▼▼▼
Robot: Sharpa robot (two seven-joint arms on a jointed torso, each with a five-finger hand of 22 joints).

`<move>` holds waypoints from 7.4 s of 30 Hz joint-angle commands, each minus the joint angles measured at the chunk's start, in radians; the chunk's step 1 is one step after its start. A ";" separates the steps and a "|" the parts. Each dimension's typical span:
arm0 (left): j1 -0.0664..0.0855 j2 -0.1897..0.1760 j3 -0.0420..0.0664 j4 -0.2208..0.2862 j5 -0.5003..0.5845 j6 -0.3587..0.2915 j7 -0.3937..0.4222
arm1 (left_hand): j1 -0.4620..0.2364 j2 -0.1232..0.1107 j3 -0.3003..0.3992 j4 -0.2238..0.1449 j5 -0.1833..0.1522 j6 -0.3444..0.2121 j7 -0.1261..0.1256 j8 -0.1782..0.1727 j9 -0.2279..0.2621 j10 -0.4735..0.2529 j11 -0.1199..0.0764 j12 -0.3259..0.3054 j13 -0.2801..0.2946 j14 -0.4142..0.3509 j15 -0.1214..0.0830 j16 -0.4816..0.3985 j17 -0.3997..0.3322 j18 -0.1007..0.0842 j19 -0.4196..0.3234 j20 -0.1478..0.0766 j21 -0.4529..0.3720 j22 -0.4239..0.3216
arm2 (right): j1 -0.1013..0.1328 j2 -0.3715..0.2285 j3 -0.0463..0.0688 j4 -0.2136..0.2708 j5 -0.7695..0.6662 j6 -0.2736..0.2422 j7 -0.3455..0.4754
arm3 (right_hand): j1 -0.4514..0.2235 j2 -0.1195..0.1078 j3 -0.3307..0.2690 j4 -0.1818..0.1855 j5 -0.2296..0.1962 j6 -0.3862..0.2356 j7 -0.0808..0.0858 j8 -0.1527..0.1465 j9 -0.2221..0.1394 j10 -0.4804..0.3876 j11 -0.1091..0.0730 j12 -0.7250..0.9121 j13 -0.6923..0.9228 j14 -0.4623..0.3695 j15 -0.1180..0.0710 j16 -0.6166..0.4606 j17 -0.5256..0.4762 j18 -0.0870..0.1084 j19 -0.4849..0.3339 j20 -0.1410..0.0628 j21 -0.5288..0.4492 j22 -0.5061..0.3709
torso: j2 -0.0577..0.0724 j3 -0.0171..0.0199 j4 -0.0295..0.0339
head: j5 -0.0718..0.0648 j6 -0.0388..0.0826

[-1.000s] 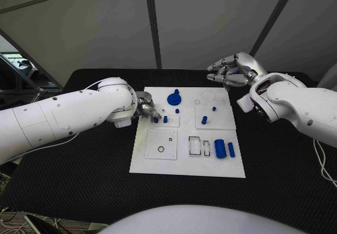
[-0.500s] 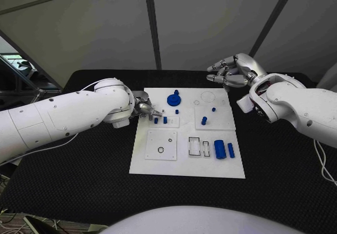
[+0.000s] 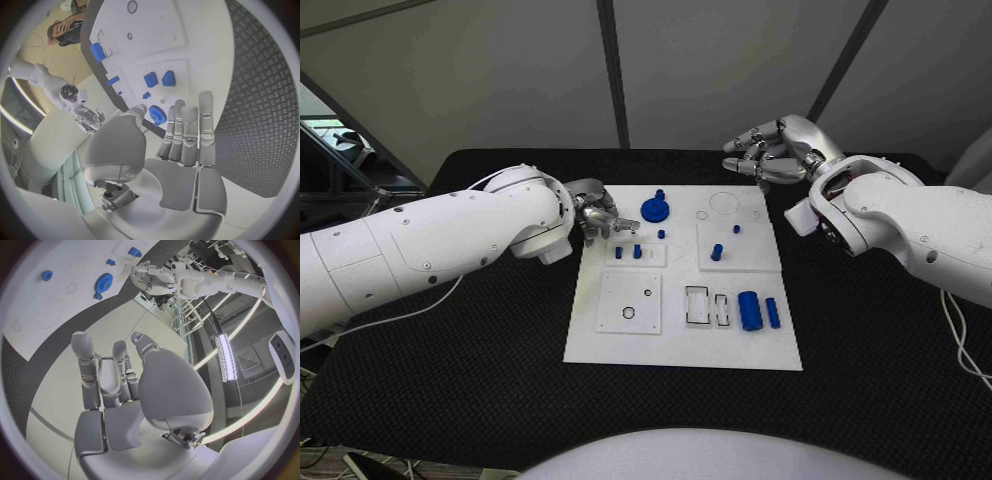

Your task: Assemble the parts on the task board

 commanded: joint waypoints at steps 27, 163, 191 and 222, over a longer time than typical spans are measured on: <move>-0.015 0.140 -0.030 -0.077 -0.457 -0.107 0.381 | 0.313 -0.084 0.167 -0.144 -0.117 0.195 -0.021 -0.316 -0.334 -0.022 -0.001 -0.226 -0.332 0.127 0.000 0.249 0.021 -0.018 0.161 0.020 0.135 0.138 | 0.002 0.005 0.001 -0.003 -0.060 -0.020 -0.018 | -0.001 -0.003 0.014 0.007 0.036 -0.012 0.004 -0.007 -0.002 -0.035 0.000 -0.033 -0.033 -0.012 0.003 -0.013 -0.008 0.023 -0.013 0.000 -0.017 -0.017 | 0.001 -0.0003 0.0005 | -0.022 0.016; -0.038 0.032 -0.008 -0.057 -0.351 -0.044 0.330 | 0.342 -0.037 0.286 -0.218 -0.122 0.343 -0.017 -0.376 -0.374 0.141 -0.014 -0.325 -0.418 0.207 -0.013 0.409 0.120 -0.055 0.266 0.006 0.346 0.351 | 0.001 0.008 0.001 -0.011 -0.062 -0.015 -0.018 | 0.001 -0.003 0.021 0.009 0.044 -0.008 0.004 -0.004 -0.001 -0.031 0.000 -0.035 -0.039 -0.008 0.002 -0.007 0.001 0.022 -0.007 0.000 -0.014 -0.011 | 0.000 -0.0006 -0.0003 | -0.014 0.012; -0.039 0.056 -0.008 -0.082 -0.364 -0.024 0.309 | 0.341 -0.038 0.287 -0.220 -0.122 0.342 -0.016 -0.379 -0.375 0.140 -0.013 -0.329 -0.419 0.205 -0.013 0.407 0.115 -0.054 0.263 0.006 0.342 0.349 | 0.001 0.010 0.001 -0.012 -0.062 -0.009 -0.019 | 0.001 -0.003 0.021 0.009 0.044 -0.008 0.004 -0.004 -0.001 -0.031 0.000 -0.035 -0.039 -0.008 0.002 -0.007 0.001 0.022 -0.007 0.000 -0.014 -0.011 | 0.001 -0.0002 0.0003 | -0.017 0.008; -0.038 0.052 -0.008 -0.090 -0.360 -0.037 0.300 | 0.283 -0.082 0.263 -0.204 -0.124 0.214 -0.003 -0.496 -0.423 0.085 0.008 -0.367 -0.424 0.169 0.006 0.380 0.047 -0.045 0.237 0.022 0.293 0.332 | 0.001 0.008 0.001 -0.016 -0.068 -0.003 -0.023 | 0.001 -0.006 0.023 0.010 0.044 -0.008 0.004 -0.003 0.000 -0.030 0.000 -0.036 -0.042 -0.010 0.002 -0.015 -0.008 0.023 -0.011 0.000 -0.021 -0.021 | 0.000 -0.0004 0.0007 | -0.019 0.006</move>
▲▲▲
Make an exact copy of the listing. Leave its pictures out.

Robot: Sharpa robot (two seven-joint arms on a jointed torso, each with a five-finger hand of 22 joints).

`<move>` holds waypoints from 7.4 s of 30 Hz joint-angle commands, each minus the joint angles measured at the chunk's start, in radians; the chunk's step 1 is one step after its start. A ";" separates the steps and a "|" the parts. Each dimension's typical span:
arm0 (left): j1 -0.0664..0.0855 j2 -0.1897..0.1760 j3 -0.0420..0.0664 j4 -0.2208..0.2862 j5 -0.5003..0.5845 j6 -0.3587..0.2915 j7 -0.3937..0.4222
arm1 (left_hand): j1 -0.4620..0.2364 j2 -0.1232..0.1107 j3 -0.3003..0.3992 j4 -0.2238..0.1449 j5 -0.1833..0.1522 j6 -0.3444..0.2121 j7 -0.1261..0.1256 j8 -0.1782..0.1727 j9 -0.2279..0.2621 j10 -0.4735..0.2529 j11 -0.1199..0.0764 j12 -0.3259..0.3054 j13 -0.2801..0.2946 j14 -0.4142..0.3509 j15 -0.1214..0.0830 j16 -0.4816..0.3985 j17 -0.3997..0.3322 j18 -0.1007..0.0842 j19 -0.4196..0.3234 j20 -0.1478..0.0766 j21 -0.4529..0.3720 j22 -0.4239..0.3216
arm2 (right): j1 -0.1013..0.1328 j2 -0.3715..0.2285 j3 -0.0463..0.0688 j4 -0.2136..0.2708 j5 -0.7695..0.6662 j6 -0.2736..0.2422 j7 -0.3455..0.4754
arm3 (right_hand): j1 -0.4514..0.2235 j2 -0.1195..0.1078 j3 -0.3307..0.2690 j4 -0.1818..0.1855 j5 -0.2296..0.1962 j6 -0.3862..0.2356 j7 -0.0808..0.0858 j8 -0.1527..0.1465 j9 -0.2221..0.1394 j10 -0.4804..0.3876 j11 -0.1091..0.0730 j12 -0.7250..0.9121 j13 -0.6923..0.9228 j14 -0.4623..0.3695 j15 -0.1180..0.0710 j16 -0.6166..0.4606 j17 -0.5256..0.4762 j18 -0.0870..0.1084 j19 -0.4849..0.3339 j20 -0.1410..0.0628 j21 -0.5288..0.4492 j22 -0.5061..0.3709
torso: j2 -0.0577..0.0724 j3 -0.0171..0.0199 j4 -0.0295..0.0339
head: j5 -0.0718..0.0648 j6 -0.0388..0.0826

[-1.000s] 
[-0.500s] 
[+0.000s] 

Your task: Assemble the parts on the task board

 commanded: joint waypoints at steps 27, 163, 191 and 222, over a longer time than typical spans are measured on: <move>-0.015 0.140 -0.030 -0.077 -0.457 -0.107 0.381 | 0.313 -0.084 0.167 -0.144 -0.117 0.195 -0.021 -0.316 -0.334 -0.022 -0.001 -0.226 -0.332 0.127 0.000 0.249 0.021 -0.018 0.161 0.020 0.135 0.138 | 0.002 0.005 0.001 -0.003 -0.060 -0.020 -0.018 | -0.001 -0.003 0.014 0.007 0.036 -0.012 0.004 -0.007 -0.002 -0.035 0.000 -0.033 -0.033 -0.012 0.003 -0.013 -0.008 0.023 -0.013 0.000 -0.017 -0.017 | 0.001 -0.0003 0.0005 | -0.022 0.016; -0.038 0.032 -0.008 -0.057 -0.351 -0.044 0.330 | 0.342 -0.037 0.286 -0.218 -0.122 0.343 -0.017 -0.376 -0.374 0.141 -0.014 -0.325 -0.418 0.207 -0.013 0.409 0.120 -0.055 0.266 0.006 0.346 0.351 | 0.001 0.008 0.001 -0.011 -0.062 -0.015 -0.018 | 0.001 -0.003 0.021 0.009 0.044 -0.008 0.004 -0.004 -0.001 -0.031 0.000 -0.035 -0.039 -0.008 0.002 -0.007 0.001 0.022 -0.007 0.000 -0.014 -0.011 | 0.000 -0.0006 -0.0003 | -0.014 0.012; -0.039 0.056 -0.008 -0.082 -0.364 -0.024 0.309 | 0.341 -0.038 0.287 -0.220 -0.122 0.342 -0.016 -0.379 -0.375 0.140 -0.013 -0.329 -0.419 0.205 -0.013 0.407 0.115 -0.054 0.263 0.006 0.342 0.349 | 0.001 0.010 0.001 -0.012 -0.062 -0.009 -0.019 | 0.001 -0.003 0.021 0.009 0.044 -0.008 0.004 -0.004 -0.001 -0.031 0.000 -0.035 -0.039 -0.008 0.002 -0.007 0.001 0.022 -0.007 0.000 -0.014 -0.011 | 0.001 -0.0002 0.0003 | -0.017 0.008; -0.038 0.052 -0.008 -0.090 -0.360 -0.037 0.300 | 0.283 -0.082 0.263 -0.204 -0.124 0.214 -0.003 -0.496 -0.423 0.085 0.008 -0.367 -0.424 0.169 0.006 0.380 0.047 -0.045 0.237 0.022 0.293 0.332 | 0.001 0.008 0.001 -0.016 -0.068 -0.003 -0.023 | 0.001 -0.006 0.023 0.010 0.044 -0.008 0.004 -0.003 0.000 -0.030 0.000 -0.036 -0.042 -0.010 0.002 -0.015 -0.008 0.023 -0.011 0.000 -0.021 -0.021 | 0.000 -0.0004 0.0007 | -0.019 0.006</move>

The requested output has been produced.